### What is being asked
Return every line of the listing below, unchanged, from its first line to the line holding "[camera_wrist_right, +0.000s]", that line included.

### Provided entries
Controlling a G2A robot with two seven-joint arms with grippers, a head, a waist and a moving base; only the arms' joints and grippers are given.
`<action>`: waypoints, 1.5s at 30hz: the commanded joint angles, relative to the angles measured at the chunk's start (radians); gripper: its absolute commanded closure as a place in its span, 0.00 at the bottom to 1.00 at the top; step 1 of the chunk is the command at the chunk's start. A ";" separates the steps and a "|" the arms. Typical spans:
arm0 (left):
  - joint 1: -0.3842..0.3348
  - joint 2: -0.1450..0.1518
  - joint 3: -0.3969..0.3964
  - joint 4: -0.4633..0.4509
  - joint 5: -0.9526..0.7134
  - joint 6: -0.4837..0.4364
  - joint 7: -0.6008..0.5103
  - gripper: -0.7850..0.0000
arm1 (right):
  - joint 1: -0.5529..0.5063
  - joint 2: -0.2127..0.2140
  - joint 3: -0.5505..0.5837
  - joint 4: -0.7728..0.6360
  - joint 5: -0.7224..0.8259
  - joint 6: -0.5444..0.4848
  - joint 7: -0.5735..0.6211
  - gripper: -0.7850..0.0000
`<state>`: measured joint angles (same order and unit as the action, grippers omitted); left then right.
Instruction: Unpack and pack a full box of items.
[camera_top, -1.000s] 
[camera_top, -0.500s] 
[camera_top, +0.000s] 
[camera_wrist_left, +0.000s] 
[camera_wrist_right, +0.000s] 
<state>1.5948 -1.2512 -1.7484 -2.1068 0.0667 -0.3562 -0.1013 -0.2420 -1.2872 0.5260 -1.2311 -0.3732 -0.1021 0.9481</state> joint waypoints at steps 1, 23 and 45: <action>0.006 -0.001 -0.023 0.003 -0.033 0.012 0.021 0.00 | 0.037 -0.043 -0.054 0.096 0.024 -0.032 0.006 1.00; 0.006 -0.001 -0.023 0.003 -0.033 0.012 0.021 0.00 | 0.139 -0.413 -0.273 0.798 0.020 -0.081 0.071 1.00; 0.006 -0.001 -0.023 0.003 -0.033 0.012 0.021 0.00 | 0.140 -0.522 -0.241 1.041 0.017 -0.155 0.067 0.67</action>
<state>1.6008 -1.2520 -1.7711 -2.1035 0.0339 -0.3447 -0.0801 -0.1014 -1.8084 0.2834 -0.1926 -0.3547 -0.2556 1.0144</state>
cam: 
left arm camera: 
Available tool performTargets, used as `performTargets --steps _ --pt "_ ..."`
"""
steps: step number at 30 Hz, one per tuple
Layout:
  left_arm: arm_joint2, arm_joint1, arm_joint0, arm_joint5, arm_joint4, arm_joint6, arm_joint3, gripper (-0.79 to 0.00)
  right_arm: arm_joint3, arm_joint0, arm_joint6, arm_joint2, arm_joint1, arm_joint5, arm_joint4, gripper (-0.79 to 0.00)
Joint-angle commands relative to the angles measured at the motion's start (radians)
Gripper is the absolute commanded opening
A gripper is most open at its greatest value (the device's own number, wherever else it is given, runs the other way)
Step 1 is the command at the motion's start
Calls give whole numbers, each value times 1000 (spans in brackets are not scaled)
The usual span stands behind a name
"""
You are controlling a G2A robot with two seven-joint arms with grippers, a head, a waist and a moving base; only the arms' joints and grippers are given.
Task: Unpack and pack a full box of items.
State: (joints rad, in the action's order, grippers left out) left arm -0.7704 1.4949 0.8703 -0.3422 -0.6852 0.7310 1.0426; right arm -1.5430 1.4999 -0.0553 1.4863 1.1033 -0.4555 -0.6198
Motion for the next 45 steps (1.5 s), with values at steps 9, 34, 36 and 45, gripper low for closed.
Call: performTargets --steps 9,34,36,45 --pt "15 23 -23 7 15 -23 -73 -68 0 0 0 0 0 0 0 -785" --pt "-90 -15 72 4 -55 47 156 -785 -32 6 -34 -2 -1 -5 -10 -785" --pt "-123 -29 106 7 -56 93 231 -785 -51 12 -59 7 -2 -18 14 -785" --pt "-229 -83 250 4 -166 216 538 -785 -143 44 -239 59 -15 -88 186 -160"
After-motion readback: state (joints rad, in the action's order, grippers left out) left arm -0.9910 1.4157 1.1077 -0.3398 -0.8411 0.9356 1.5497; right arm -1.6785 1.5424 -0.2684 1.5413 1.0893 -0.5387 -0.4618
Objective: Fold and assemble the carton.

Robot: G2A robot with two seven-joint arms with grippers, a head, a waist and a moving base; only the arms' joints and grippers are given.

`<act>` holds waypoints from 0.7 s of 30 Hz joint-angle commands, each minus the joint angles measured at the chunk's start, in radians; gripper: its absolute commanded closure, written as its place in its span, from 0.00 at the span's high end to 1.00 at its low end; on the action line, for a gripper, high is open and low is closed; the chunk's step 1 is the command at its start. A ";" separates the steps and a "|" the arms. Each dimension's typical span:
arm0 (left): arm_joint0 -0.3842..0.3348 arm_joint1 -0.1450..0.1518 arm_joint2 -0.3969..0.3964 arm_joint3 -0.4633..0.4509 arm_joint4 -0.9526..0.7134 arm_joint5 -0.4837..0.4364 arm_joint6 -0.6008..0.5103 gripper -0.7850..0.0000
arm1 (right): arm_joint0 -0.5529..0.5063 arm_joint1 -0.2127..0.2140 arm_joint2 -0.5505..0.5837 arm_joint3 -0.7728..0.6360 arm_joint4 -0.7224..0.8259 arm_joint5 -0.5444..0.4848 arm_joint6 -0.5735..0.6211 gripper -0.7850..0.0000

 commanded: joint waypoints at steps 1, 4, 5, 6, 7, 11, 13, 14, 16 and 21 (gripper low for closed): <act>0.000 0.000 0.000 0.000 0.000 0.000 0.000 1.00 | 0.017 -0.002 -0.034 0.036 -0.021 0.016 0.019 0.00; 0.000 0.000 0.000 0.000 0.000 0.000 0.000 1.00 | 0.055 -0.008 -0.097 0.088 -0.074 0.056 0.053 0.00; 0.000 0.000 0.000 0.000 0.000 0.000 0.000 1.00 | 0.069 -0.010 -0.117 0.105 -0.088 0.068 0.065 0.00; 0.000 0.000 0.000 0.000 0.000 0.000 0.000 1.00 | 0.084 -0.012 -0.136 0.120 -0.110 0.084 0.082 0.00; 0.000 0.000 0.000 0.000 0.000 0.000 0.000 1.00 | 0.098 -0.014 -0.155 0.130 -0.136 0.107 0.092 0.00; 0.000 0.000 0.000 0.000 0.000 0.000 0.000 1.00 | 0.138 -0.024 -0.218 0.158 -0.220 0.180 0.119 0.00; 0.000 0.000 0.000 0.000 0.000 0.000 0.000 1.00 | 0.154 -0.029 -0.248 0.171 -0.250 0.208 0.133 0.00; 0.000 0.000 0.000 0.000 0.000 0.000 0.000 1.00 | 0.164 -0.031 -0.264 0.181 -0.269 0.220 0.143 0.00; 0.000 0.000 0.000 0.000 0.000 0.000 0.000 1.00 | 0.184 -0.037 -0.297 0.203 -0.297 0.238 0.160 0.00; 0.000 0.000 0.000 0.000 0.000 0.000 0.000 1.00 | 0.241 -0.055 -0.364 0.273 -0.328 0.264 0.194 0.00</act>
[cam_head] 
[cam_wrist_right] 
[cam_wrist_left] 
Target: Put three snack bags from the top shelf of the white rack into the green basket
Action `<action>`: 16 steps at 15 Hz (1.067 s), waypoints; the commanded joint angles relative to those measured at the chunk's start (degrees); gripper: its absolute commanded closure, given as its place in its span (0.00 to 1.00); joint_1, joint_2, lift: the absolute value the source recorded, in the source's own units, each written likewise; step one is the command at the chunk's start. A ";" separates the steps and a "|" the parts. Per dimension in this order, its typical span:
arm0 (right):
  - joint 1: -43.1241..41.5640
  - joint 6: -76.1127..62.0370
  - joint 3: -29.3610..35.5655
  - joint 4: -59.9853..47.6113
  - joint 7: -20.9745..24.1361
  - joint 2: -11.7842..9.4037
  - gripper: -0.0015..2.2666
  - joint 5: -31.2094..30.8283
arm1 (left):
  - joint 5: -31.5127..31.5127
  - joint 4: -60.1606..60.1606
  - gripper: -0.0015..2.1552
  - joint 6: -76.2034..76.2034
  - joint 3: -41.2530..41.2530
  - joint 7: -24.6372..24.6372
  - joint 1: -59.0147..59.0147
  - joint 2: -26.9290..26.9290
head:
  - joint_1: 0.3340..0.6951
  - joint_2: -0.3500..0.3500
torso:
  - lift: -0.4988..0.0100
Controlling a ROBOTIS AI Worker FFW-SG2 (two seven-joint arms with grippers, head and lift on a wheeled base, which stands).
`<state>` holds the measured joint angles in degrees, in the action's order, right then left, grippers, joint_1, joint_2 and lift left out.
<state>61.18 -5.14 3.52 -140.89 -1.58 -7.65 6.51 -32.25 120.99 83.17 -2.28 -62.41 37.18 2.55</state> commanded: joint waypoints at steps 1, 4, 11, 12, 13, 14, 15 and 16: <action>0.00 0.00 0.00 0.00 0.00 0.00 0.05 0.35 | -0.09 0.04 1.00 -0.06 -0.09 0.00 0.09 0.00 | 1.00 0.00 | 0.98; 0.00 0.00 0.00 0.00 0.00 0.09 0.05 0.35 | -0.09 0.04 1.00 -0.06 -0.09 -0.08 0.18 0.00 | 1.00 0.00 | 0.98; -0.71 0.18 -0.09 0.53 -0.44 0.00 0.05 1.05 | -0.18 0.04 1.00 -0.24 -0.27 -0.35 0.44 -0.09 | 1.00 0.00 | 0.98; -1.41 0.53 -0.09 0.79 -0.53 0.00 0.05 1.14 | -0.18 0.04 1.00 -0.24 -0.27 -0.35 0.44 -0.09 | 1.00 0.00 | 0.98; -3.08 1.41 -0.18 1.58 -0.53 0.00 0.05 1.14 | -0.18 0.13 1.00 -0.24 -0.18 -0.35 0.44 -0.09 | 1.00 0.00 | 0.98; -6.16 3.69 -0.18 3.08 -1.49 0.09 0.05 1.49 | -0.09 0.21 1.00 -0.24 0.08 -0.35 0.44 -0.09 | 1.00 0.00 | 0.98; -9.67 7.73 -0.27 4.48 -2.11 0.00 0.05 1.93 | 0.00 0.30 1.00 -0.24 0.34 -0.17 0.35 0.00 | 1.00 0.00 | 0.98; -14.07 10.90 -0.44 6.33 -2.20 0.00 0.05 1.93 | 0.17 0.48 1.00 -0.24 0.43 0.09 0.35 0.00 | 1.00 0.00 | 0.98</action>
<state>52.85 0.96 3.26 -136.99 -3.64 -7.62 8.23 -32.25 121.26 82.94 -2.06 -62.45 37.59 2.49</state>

### Completed task
Controlling a G2A robot with two seven-joint arms with grippers, a head, a waist and a moving base; only the arms' joints and grippers are given.
`<action>`: waypoints, 1.5s at 30hz: the commanded joint angles, relative to the angles measured at the chunk's start (radians); gripper: its absolute commanded closure as a place in its span, 0.00 at the bottom to 1.00 at the top; step 1 of the chunk is the command at the chunk's start. A ";" separates the steps and a "|" the arms. Typical spans:
arm0 (left):
  - joint 1: -0.3842..0.3348
  - joint 2: -0.1450..0.1518
  - joint 3: -0.3969..0.3964
  - joint 4: -0.4633..0.4509
  - joint 5: -0.9526..0.7134
  - joint 6: -0.4837..0.4364
  - joint 7: -0.6008..0.5103
  - gripper: -0.7850..0.0000
arm1 (right):
  - joint 1: -0.5529..0.5063
  - joint 2: -0.2127..0.2140
  - joint 3: -0.5505..0.5837
  - joint 4: -0.7728..0.6360
  - joint 5: -0.7224..0.8259
  - joint 6: -0.5444..0.4848
  - joint 7: -0.5735..0.6211
  - gripper: -0.7850..0.0000
`<state>`: measured joint angles (same order and unit as the action, grippers omitted); left then right.
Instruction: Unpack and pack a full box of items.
[camera_top, -1.000s] 
[camera_top, -0.500s] 
[camera_top, +0.000s] 
[camera_wrist_left, +0.000s] 
[camera_wrist_right, +0.000s] 

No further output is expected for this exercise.